ラヨチ湖に沈む箱舟ヤマト。
オイナ族の聖地にして、過去の原罪。
そして、いつか天へと昇るための架け橋…。
今のところ闇の君主に目立った動きはなく、完全に沈黙をまもっている。
その静けさが逆に不気味だとウシワカは思う。
それでも時が満ちるまではまだ時間があり、自分に出来ることといえば、こうして異常がないか見回ることだけ。
ヤマトとクトネシリカを高みから一瞥をくれ、そろそろ十六夜の祠に戻ろうかと腰を上げると、
「誰だ!」
下のほうから誰何の声がかかった。
見下ろすと、オイナ族の少年がウシワカのいる岸壁を見上げている。
不覚も不覚。子供に見つかってしまうとは、オイナ族の鼻を侮りすぎた。
「おまえ、何者だ! そこで何をしている!」
「…おや?」
少年の被る面に見覚えがある。
いつだったか、遭難しているところを助けた、あの時の子供のものだ。
そう、確かサマイクルと名乗った。
ウシワカを翼ある者と見違えた、オイナ族の子供。
あれから数年。背もいくらか伸び、おかっぱ頭だった髪も肩のあたりまで伸ばされて、綺麗に切り揃えられている。
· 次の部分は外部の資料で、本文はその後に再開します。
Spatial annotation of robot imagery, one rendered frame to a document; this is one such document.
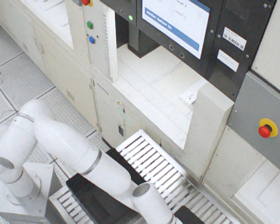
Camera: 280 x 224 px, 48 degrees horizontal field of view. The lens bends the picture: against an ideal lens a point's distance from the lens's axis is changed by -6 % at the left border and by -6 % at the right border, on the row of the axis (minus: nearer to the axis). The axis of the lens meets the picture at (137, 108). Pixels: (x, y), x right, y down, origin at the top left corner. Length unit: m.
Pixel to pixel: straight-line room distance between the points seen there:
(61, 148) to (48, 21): 1.52
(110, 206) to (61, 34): 1.13
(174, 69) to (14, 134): 1.14
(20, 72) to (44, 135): 2.36
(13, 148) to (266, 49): 0.74
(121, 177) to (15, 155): 0.30
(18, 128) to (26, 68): 2.27
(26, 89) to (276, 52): 2.46
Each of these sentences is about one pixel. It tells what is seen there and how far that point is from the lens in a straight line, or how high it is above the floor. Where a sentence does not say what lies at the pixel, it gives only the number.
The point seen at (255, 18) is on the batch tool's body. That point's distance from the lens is 0.87.
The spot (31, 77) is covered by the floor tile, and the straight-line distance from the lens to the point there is 3.12.
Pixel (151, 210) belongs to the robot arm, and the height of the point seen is 1.29.
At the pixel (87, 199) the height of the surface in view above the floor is 0.77.
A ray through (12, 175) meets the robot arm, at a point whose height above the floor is 1.00.
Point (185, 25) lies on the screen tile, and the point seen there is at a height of 1.56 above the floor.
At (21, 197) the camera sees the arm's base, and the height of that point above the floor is 0.78.
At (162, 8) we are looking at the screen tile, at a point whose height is 1.57.
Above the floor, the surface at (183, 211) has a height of 1.06.
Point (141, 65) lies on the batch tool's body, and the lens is 1.87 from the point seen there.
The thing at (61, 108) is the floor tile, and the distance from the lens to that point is 2.82.
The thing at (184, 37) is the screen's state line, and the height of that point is 1.52.
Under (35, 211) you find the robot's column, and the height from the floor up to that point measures 0.76.
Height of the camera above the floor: 2.25
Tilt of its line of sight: 55 degrees down
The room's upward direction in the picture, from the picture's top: straight up
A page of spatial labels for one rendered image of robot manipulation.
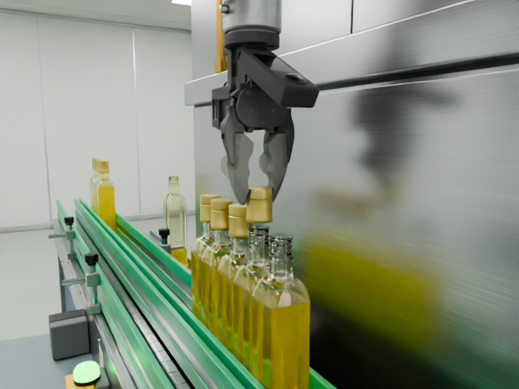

「ユーこそ、何をしているのかな? 門の向こうにはみだりに立ち入ってはいけないルールのはずだ。」
本来ならさっさと立ち去るべきなのだが、懐かしさと意趣返しもこめて問いかけた。
やはりやましいことがあるのか、言葉に詰まってたじろいでいる。
この程度の誘導に乗ってしまう所はまだまだ子供だと思う。
岸壁から飛び降りると仰天して動揺したが、舞うように目の前に降り立ったウシワカに目を丸くしていた。
「さて、質問するよイーグルボーイ」
「い…いーぐる…?」
聞きなれない名詞で呼ばれ、サマイクルは目の前の不審者をねめつけた。
「“鷹の少年”って意味さ。」
「この面は隼だ!」
高下駄を履いた、自分よりもはるかに長身の相手に反論してみせる気丈さに感心する。
「オーケー、ハヤブサ君。何者かと聞いたね。何者だと思う、サマイクル君?」
「我の名をどうして…」
半身に構え、不審の眼差しに畏怖の念が生じる。
それをなだめるようにウシワカは言った。
「そちらがこちらを知らなくとも、ミーがユーのことを少しだけ知っているだけさ。」
そういえばこうして会話を交わすのは初めてだと気付く。
そしてウシワカはどこか挑むように細い目をにっと細めた。
「さあ、ユーはミーを何と見る?」
かつて鳥と間違えた少年は、何と答えるだろう?
そんな期待を込めて、返答を待った。
サマイクルは目の前の人物をじっと見詰めた。
どこかで会ったことがある気もするが、おそらく気のせいだろう。
こんなに派手な目立つ人なんて、一度見たら忘れるはずがないのだから。
「……妖怪の臭いはしない。でも、人間の匂いでもない。ましてや、我らオイナ族とも違う……。」
そこまで言い切って、腕を組んで考え込む。
さすがは半人半獣。子供とはいえ大したものだと内心絶賛する。
だからこそ、一番遭遇したくない一族でもあるのだが。
「もしかして、天神族だったりして。」
細い目をめいっぱい開いて驚いた。
こうも早く核心に近づかれたのは初めてだった。
「どうしてそう思うんだい?」
内心の動揺を気取られぬよう、努めて冷静に問うた。
サマイクルも自信なさげに質問に答える。
「他に、人の姿をした一族を知らない。ナカツクニには海底に住む一族がいると聞くが、この常冬のカムイに来る理由がない。」
それに、と言葉を切って、ウシワカの顔を見上げる。
「箱舟ヤマトを見て、とても悲しそうな顔をしていた。」
初めからサマイクルに敵愾心がなかったのはそのせいだろうか。
ということは、それなりに長い間見られていたことになる。
自分の迂闊さを殴りたい気分だった。
「博識だねぇ。 でもハズレだよ。」
「…言ってみただけだ。」
平静を装って顔をそらしたのだろうが、羽根の耳飾をつけた耳が真っ赤に染まっていた。
サマイクルの腕に抱えるものに、今更ながら気付いた。
古めかしい一冊の本。
「その本は…カムイの伝承かい?」
こくりと頷いて耳飾をゆらした。
「ヤマトもクトネシリカも伝説の一部だから、それを眺めながら読むのが好きなんだ。」
そのために忍び足で来たらしい。
サマイクルに気付かなかった理由はそのせいだと思うことにした。